To do:
Find the word "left" in the data. Return every line where it appears.

Data section:
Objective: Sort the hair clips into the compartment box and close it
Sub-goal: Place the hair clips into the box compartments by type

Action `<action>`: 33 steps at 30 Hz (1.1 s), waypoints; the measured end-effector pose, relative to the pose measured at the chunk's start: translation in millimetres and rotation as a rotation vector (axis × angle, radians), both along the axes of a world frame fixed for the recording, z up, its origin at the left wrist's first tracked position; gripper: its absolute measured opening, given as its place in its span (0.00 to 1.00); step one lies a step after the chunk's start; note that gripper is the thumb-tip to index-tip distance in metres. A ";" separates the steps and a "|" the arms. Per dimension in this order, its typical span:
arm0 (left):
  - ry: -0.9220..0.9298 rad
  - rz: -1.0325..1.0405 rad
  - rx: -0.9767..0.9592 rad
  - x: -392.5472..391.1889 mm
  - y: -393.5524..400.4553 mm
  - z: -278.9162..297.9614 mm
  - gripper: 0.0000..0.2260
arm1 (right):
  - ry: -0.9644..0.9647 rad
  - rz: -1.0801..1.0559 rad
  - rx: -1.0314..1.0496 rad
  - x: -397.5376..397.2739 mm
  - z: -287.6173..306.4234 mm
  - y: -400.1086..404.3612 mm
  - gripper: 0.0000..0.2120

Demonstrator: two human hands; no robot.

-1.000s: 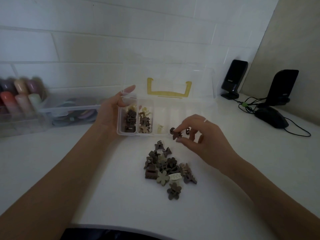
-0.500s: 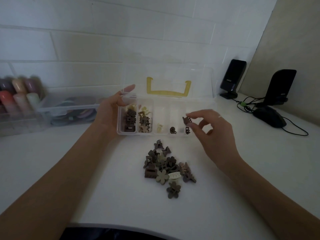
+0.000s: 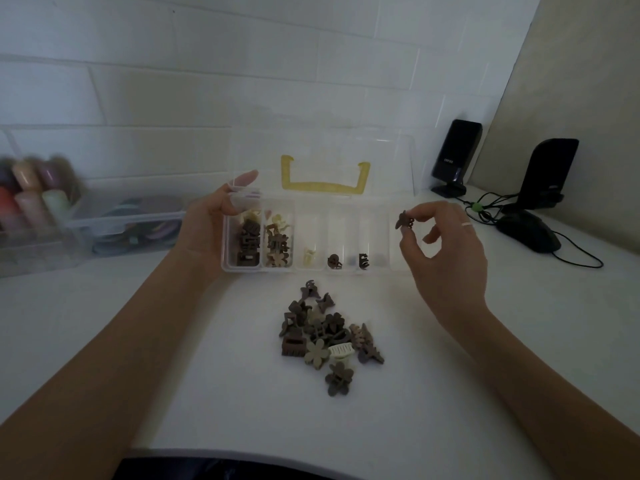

Output below:
Action `<action>`: 33 steps at 30 Hz (1.1 s), waypoints; the measured end-effector pose, relative to the pose measured at the chunk's start: translation in millimetres and rotation as a rotation vector (axis × angle, radians), both along the axes of a world frame fixed for the recording, z up, its origin at the left wrist's first tracked position; gripper: its absolute measured opening, given as its place in its span (0.00 to 1.00); step one lies a step after the chunk's start; note that gripper is the thumb-tip to index-tip distance in metres. A ";" separates the steps and a "|" the arms. Per dimension in this order, its typical span:
arm0 (left):

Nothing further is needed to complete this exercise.